According to an aspect of the present invention for achieving the above object, the present invention is characterized in that a first inlet port (11) and a second inlet port (12) are formed so that a first fluid and a second fluid are respectively introduced, A casing 10 through which the mixed fluid is discharged and a rotating force is applied to the first fluid flowing through the first inlet 11; A second fluid chamber 21 disposed inside the casing 10 and communicating with the second inlet port 12 is formed so that the second fluid is separated from the first fluid to form the second fluid chamber 21, A second fluid receiver (20) having a porous sidewall (22) of a porous body through which the fluid can pass; The first fluid inlet 11 and the discharge port 13 of the casing 10 are formed in the casing 10 in a ring shape while being in contact with the porous sidewalls 22 of the second fluid receiver 20, And an annular mixing channel (30) communicating with the annular mixing channel (30), the first fluid being communicated with the annular mixing channel (30) 30) is formed to have a narrow width (w) of a numerical value such that the second fluid pressure on the second fluid chamber (21) is larger than the set value by the fluid pressure on the annular mixing channel (30) The second fluid flows through the porous sidewall 22 to the annular mixing channel 30 at a negative pressure generated by a pressure drop caused by the fluid that rotates the annular mixing channel 30 in the spiral path. 30) and into the annular mixing channel (30) And the second fluid sucked is finely sheared by the fluid which rotates and flows in the annular mixing channel (30) through the spiral path, so that mixing between the first fluid and the second fluid is performed.

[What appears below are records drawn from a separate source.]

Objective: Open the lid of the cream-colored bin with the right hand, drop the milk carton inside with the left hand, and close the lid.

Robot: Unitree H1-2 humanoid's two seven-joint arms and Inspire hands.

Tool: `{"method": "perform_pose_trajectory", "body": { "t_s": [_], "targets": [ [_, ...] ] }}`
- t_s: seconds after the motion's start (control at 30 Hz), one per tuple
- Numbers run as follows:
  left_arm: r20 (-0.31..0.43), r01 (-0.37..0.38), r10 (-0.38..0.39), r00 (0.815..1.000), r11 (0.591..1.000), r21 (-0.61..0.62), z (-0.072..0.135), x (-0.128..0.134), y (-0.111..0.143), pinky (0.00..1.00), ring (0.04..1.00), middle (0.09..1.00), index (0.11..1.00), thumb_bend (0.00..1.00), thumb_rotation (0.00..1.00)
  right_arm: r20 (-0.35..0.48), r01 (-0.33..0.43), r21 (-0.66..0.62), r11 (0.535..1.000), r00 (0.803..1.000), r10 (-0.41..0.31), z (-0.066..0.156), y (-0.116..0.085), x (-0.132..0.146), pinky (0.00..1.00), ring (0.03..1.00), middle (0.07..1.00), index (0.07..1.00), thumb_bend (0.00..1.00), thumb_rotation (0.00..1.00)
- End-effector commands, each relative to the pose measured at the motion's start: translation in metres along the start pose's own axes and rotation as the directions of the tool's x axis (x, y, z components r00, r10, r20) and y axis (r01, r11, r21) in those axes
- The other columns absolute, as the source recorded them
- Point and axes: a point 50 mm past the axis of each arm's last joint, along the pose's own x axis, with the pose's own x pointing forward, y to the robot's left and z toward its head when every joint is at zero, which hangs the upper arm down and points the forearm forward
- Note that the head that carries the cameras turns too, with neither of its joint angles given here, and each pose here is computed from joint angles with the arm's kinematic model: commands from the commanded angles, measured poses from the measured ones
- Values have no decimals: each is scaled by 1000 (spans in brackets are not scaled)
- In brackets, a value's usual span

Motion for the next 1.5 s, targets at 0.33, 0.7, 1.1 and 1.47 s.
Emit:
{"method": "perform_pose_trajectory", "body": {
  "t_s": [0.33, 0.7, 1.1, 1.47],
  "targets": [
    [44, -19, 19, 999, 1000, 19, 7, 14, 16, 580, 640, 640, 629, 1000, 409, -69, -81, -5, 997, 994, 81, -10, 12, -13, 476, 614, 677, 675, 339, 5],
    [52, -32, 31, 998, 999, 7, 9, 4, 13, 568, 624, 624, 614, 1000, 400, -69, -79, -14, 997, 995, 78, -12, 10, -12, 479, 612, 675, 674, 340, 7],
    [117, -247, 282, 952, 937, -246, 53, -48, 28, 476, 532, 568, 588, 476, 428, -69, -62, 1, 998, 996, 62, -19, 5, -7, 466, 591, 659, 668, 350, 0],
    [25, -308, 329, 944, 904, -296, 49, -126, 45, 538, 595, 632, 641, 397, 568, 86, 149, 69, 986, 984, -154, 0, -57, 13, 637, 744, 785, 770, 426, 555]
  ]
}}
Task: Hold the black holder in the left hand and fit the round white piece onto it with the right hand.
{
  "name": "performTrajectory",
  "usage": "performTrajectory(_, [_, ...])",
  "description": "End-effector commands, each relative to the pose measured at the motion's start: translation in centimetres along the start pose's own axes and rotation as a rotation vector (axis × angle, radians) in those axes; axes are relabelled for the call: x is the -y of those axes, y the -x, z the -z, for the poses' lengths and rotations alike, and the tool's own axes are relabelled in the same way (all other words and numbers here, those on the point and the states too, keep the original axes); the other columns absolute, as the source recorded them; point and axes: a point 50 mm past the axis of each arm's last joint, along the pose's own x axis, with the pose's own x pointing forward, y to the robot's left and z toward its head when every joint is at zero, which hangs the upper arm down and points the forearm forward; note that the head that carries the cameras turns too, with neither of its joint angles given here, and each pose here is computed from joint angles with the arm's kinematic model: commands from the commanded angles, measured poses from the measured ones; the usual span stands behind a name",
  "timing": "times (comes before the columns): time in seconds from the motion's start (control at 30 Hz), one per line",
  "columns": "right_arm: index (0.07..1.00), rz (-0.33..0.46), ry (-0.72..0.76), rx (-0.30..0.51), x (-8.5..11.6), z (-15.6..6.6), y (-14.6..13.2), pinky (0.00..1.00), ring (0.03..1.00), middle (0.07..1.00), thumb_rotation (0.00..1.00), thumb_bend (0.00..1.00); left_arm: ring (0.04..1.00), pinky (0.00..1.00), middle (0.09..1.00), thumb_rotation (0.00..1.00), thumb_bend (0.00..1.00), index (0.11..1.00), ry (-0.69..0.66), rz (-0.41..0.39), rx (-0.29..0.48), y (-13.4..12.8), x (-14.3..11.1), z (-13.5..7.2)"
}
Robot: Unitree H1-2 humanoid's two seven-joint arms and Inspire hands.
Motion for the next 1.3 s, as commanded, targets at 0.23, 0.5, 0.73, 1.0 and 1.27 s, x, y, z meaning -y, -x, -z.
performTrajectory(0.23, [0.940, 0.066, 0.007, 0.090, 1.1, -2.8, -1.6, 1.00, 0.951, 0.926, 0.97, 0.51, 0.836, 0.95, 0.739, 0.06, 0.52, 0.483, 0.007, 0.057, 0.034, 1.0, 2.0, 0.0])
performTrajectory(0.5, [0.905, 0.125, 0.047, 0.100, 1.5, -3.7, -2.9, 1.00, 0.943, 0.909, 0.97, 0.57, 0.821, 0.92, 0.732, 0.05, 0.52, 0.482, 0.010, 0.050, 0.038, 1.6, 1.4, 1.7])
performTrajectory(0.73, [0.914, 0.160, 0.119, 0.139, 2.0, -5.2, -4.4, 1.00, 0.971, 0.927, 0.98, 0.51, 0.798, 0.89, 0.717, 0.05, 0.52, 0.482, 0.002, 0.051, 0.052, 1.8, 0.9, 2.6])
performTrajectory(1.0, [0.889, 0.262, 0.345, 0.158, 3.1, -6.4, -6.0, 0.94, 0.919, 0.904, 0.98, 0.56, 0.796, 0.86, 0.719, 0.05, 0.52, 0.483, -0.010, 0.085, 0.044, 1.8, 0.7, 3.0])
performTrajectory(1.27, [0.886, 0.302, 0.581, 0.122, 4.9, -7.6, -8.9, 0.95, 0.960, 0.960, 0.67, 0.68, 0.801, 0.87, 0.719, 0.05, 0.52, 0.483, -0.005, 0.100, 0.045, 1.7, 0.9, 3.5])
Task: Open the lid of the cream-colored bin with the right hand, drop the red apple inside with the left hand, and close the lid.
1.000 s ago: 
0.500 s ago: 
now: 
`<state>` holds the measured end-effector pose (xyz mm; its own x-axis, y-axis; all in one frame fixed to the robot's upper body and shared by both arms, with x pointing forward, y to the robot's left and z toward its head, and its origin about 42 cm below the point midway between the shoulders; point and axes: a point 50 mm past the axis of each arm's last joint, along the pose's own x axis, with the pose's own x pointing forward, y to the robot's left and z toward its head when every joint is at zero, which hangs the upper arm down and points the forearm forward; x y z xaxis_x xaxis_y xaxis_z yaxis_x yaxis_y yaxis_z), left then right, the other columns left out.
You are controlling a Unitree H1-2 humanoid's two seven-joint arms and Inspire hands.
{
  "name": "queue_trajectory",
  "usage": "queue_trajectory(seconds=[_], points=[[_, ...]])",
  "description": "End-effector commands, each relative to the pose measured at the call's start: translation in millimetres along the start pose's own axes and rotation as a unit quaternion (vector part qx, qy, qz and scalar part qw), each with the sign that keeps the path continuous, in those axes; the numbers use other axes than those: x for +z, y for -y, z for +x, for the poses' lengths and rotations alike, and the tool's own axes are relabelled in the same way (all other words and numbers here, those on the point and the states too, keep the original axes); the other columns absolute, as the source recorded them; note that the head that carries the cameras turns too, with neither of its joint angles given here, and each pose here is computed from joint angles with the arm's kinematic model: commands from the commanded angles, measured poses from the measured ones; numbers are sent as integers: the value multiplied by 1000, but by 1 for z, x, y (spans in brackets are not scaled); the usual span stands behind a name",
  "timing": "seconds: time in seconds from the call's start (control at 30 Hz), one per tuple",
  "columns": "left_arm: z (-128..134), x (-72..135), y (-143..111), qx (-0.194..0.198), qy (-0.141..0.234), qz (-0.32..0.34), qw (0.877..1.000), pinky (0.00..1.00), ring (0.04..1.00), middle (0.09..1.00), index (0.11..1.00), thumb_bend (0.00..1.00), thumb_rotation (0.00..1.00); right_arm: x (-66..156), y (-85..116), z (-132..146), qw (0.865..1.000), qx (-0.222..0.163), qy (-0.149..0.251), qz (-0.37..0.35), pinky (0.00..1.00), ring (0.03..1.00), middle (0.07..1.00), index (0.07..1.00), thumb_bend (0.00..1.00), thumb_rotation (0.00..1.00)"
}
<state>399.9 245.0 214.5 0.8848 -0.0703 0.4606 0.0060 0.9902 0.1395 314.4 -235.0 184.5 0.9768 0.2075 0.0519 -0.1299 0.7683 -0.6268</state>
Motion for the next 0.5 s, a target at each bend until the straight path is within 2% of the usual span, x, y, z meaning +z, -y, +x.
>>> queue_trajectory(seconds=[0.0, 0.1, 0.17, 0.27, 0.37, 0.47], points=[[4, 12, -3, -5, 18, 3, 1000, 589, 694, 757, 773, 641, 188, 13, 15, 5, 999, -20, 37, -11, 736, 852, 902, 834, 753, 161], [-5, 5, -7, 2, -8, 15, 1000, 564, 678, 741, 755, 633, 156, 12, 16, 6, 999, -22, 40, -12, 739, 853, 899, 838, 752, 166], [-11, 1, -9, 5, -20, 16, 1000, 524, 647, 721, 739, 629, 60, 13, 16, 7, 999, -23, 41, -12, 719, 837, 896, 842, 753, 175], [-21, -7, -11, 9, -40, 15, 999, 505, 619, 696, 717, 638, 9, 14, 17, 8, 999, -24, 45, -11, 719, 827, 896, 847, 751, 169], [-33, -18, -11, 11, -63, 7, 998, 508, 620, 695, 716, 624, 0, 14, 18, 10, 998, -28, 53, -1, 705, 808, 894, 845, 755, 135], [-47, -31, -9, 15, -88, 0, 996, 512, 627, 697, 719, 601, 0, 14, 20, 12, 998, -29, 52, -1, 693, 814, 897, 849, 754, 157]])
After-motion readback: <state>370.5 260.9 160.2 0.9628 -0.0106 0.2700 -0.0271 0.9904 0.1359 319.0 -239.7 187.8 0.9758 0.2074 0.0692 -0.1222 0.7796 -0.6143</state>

In the fluid micro-shear-type fluid mixing apparatus according to the present invention, the first inlet 11 is formed to have a central axis which is offset from the center axis of the annular mixing channel 30 and deviates from the first inlet 11 The rotational force can be imparted to the annular mixing channel 30 during the flow of the introduced first fluid.

In the fluid micro-shear type fluid mixing apparatus according to the present invention, the inside of the casing 10 is cylindrical, and the inner and outer circumferential surfaces of the annular mixing channel 30 are concentric with the inside of the casing 10 And the first inlet 11 may be formed in the tangential direction of the inner side surface of the casing 10. [

According to the fluid micro-shear-type fluid mixing apparatus of the present invention, it is possible to produce continuously, not batchwise, a mixed fluid having a uniform particle size uniformly dispersed in a simple manner, Uniformity, reproducibility, and reliability as well as superior fluidity and fluid mixing efficiency can be achieved because fluid can be mixed uniformly, reproducibly, and reliably. Through the application of the present invention, it is possible to design a fluid micro-shear-type fluid mixing device having a size that does not take up a large space while rapidly processing a large amount of fluid.

In addition, the present invention has a structure in which the fluid inside the second fluid receiver, which is in contact with the annular mixing channel through the porous sidewall, is sucked into the annular mixing channel, so that the second fluid can be sucked into the second fluid receiver And the energy consumption is reduced. In addition, since the fluid passes through the porous sidewall while rotating, the force is not applied to the porous sidewall, thereby minimizing damage to the porous sidewall.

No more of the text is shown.